* ABOUT THIS EXERCISE
Exactly as written, print the lines from the top of the listing through the line containing "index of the"; include no pictures.

* SOURCE RECORDS

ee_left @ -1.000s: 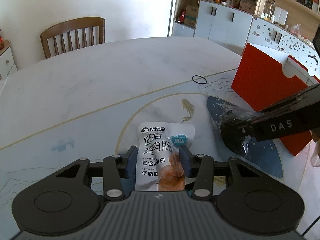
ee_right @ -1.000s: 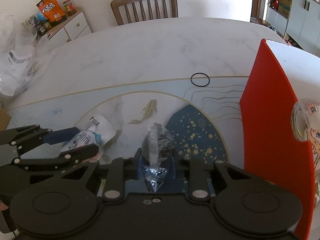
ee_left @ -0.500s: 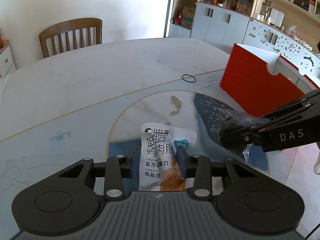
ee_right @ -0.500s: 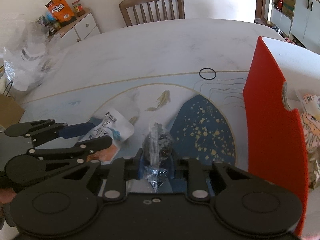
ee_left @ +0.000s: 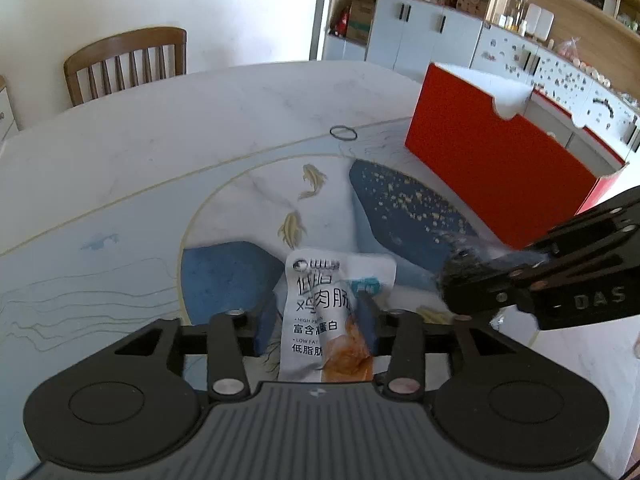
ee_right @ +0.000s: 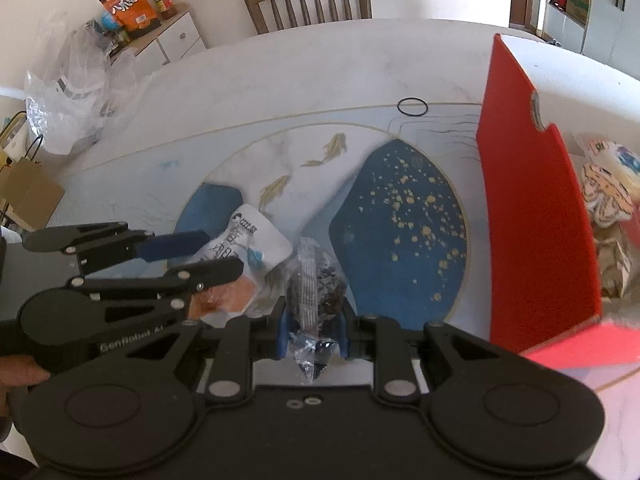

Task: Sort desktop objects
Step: 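Grasp the white sausage snack bag with the left tool while the right tool grasps the black wrapped snack, then carry the sausage bag and black snack over the red shoebox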

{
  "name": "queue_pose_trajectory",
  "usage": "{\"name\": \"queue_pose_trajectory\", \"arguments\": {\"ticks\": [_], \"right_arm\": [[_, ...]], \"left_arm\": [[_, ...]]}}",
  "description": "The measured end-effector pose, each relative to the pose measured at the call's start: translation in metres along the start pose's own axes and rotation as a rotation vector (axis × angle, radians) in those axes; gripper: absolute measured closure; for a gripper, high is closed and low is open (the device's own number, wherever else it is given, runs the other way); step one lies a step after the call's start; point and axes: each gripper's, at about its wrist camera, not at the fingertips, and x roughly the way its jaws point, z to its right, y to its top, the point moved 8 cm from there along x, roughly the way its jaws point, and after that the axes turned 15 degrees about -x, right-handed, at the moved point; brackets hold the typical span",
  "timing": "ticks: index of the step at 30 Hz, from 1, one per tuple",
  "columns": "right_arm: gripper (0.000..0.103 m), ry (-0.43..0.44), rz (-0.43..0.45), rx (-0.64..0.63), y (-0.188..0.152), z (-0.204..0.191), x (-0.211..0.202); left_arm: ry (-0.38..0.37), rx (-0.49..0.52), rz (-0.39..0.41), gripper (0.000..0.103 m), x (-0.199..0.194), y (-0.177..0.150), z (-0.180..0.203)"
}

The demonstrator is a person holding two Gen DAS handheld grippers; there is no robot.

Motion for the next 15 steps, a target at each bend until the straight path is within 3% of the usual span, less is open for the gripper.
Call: {"name": "queue_pose_trajectory", "arguments": {"ticks": [2, 5, 15], "right_arm": [[0.081, -0.001, 0.005, -0.001, -0.002, 0.001, -0.003], [0.081, -0.003, 0.009, 0.003, -0.005, 0.002, -0.007], [0.081, -0.006, 0.003, 0.003, -0.017, 0.008, -0.013]], "left_arm": [[-0.020, 0.000, -0.011, 0.038, 0.002, -0.001, 0.002], [-0.035, 0.012, -0.027, 0.032, 0.004, -0.003, 0.006], [0.059, 0.117, -0.026, 0.029, 0.021, -0.004, 0.025]]}}
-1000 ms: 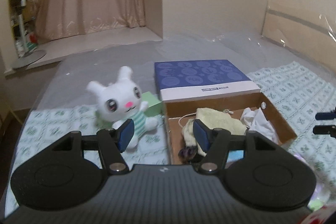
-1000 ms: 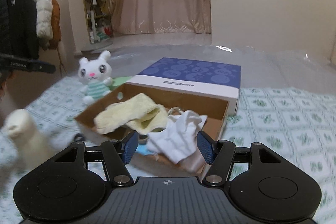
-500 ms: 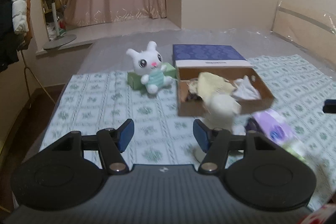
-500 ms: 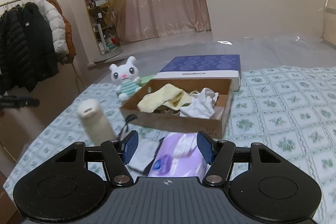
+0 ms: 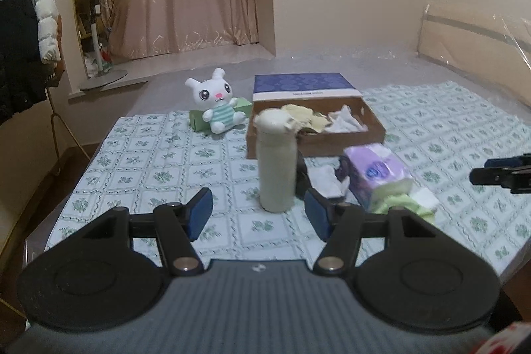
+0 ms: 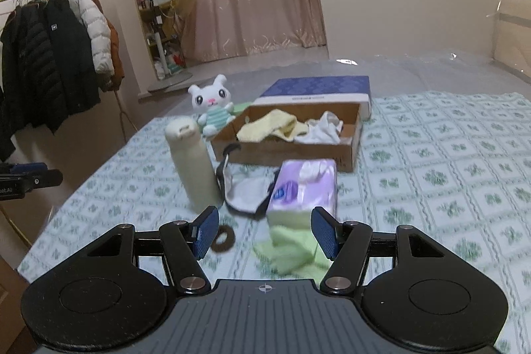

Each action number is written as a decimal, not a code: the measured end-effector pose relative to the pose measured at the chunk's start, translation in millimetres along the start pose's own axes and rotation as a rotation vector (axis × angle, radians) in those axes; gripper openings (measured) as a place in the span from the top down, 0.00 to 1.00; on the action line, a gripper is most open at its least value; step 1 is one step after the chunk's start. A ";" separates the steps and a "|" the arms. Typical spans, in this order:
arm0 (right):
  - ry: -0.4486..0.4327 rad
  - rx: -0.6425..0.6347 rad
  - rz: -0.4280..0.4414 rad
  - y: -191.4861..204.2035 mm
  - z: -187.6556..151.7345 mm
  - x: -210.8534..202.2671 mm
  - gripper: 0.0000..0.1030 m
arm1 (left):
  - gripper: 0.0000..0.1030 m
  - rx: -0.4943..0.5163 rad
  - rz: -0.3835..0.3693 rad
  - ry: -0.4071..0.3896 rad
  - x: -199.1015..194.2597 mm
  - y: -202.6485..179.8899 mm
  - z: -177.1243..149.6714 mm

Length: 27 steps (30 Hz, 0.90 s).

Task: Organize soft objects
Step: 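Move both grippers back toward the brown hair tie and dark cloth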

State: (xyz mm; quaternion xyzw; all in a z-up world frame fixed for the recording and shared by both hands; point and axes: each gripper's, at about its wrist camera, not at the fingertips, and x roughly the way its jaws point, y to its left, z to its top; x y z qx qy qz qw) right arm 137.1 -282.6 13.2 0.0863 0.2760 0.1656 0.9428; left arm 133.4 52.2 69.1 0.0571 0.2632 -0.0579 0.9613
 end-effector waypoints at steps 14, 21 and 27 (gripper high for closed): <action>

* RESPONSE TO THIS EXERCISE
ee_left @ -1.000s: 
ee_right @ -1.000s: 
ee_left @ -0.500s: 
ee_right @ -0.500s: 
ee_left @ +0.000s: 
ee_right @ +0.000s: 

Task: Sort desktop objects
Step: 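Grasp the white sausage snack bag with the left tool while the right tool grasps the black wrapped snack, then carry the sausage bag and black snack over the red shoebox
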
{
  "name": "queue_pose_trajectory",
  "usage": "{\"name\": \"queue_pose_trajectory\", \"arguments\": {\"ticks\": [_], \"right_arm\": [[_, ...]], \"left_arm\": [[_, ...]]}}",
  "description": "The measured end-effector pose, each relative to the pose measured at the call's start: translation in metres along the start pose's own axes and rotation as a rotation vector (axis × angle, radians) in those axes; gripper: absolute measured closure; for a gripper, high is closed and low is open (the device's own number, wherever else it is given, runs the other way); step one lies a step after the call's start; point and axes: each gripper's, at about its wrist camera, not at the fingertips, and x roughly the way its jaws point, z to its right, y to its top, the point moved 8 cm from there along x, roughly the way its jaws point, and after that the axes turned 15 degrees about -x, right-handed, at the moved point; brackets hold the typical span",
  "timing": "ticks: index of the step at 30 Hz, from 1, one per tuple",

Nothing else belongs to this answer.